● Exercise instructions:
Every line of the material is to be duplicated precisely.

# # # # #

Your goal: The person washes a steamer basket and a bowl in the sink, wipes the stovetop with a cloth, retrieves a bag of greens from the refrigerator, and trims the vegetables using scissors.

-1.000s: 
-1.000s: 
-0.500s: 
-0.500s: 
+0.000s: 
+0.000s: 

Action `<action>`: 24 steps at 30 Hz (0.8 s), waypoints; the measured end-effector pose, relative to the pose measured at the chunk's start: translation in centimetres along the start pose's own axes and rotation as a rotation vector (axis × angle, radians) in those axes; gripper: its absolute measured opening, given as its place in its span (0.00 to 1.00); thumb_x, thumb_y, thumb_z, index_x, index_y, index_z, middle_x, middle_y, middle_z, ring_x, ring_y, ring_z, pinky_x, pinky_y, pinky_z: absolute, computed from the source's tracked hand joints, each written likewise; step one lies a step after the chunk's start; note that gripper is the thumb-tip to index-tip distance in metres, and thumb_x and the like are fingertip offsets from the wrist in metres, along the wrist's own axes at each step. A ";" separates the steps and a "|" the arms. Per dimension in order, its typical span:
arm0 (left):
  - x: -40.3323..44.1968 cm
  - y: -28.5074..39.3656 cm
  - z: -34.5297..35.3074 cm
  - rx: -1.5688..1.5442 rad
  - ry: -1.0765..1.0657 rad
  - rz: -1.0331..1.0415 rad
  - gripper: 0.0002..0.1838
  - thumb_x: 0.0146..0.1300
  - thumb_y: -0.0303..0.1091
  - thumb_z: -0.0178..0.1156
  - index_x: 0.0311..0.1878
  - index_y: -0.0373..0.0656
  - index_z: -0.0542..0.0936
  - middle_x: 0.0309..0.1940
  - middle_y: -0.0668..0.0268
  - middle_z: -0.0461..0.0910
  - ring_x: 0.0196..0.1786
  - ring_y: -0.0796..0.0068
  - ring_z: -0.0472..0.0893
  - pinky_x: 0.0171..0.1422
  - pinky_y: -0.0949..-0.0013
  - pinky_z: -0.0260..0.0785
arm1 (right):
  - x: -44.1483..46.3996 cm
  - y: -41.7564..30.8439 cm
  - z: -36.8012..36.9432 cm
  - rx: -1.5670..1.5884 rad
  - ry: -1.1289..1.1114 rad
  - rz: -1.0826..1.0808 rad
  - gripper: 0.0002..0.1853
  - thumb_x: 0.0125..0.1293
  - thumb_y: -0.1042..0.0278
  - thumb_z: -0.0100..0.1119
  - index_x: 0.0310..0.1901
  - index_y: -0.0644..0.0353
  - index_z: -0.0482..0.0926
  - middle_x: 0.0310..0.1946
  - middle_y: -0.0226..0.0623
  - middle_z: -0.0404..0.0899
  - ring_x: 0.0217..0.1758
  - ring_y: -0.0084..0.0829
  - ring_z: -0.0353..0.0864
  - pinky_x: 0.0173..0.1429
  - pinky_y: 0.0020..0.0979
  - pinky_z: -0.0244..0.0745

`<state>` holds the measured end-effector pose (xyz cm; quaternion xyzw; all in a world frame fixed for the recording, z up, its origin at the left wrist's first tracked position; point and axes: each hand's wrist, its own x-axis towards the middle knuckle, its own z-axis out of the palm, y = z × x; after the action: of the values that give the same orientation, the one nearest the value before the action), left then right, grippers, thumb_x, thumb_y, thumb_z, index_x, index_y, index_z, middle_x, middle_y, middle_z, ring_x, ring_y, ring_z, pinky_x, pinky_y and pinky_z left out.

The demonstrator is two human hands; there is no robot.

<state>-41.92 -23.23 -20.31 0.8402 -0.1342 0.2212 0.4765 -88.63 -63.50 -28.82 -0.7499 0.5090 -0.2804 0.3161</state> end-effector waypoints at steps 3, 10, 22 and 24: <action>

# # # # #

● Exercise response:
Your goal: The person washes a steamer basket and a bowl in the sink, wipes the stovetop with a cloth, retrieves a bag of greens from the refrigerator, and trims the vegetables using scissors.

-1.000s: 
-1.000s: 
-0.500s: 
-0.500s: 
+0.000s: 
+0.000s: 

Action `<action>`: 24 steps at 30 Hz (0.8 s), waypoints; the measured end-effector pose, relative to the pose measured at the chunk's start: translation in centimetres along the start pose's own axes and rotation as a rotation vector (axis × angle, radians) in those axes; gripper: its absolute measured opening, given as its place in its span (0.00 to 1.00); thumb_x, thumb_y, thumb_z, index_x, index_y, index_z, middle_x, middle_y, middle_z, ring_x, ring_y, ring_z, pinky_x, pinky_y, pinky_z: absolute, computed from the source's tracked hand joints, each written likewise; step one lies a step after the chunk's start; note that gripper is the thumb-tip to index-tip distance in metres, and thumb_x and the like are fingertip offsets from the wrist in metres, along the wrist's own axes at each step. A ";" separates the steps and a "|" the arms. Per dimension in order, its typical span:
arm0 (left):
  - x: -40.3323..44.1968 cm
  - y: -28.5074..39.3656 cm
  - z: -34.5297..35.3074 cm
  - rx: -1.5688..1.5442 rad
  - ry: -1.0765..1.0657 rad
  - rz: -1.0331..1.0415 rad
  - gripper: 0.0002..0.1838
  - thumb_x: 0.0146..0.1300
  - thumb_y: -0.0303..0.1091
  - thumb_z: -0.0178..0.1156
  - index_x: 0.0311..0.1878
  - index_y: -0.0373..0.0656
  - index_z: -0.0542..0.0936
  - middle_x: 0.0309..0.1940
  - middle_y: -0.0668..0.0268
  - middle_z: -0.0461..0.0910
  - ring_x: 0.0196..0.1786
  - ring_y: -0.0796..0.0068
  - ring_z: -0.0472..0.0893
  - pinky_x: 0.0171..0.1422
  - pinky_y: -0.0949..-0.0013
  - pinky_z: -0.0260..0.0785
arm1 (right):
  - x: -44.1483..46.3996 cm
  - y: -41.7564..30.8439 cm
  - z: -36.8012..36.9432 cm
  - rx: -1.5670..1.5884 rad
  - ry: -1.1289..1.1114 rad
  - rz: -1.0826..1.0808 rad
  - gripper: 0.0002..0.1853
  - thumb_x: 0.0125..0.1293
  - thumb_y: -0.1042..0.0278
  - thumb_z: -0.0100..0.1119
  - index_x: 0.0310..0.1901
  - index_y: -0.0644..0.0353
  - index_z: -0.0482..0.0926
  - middle_x: 0.0310..0.1946
  - middle_y: -0.0226..0.0623
  - middle_z: -0.0404..0.0899
  - ring_x: 0.0217..0.1758
  - ring_y: -0.0084..0.0829
  - ring_z: -0.0353..0.0864
  - pinky_x: 0.0173..0.1429
  - pinky_y: 0.0020..0.0979
  - pinky_z: -0.0244..0.0745

`<state>` holds the measured end-effector pose (xyz cm; quaternion xyzw; all in a world frame fixed for the recording, z up, its origin at the left wrist's first tracked position; point and axes: each hand's wrist, its own x-axis towards the middle knuckle, its own z-axis out of the palm, y = z × x; after the action: of the values that give the same orientation, the one nearest the value before the action), left then right, grippers, thumb_x, thumb_y, thumb_z, index_x, index_y, index_z, middle_x, middle_y, middle_z, ring_x, ring_y, ring_z, pinky_x, pinky_y and pinky_z left out.

The demonstrator is two human hands; there is no robot.

<state>-41.92 -23.23 -20.31 0.8402 -0.1342 0.2212 0.4765 -88.63 -63.50 -28.82 -0.7499 0.5090 -0.2804 0.3161</state> end-effector waypoints at steps 3, 10, 22 and 24: <action>

No additional output is needed.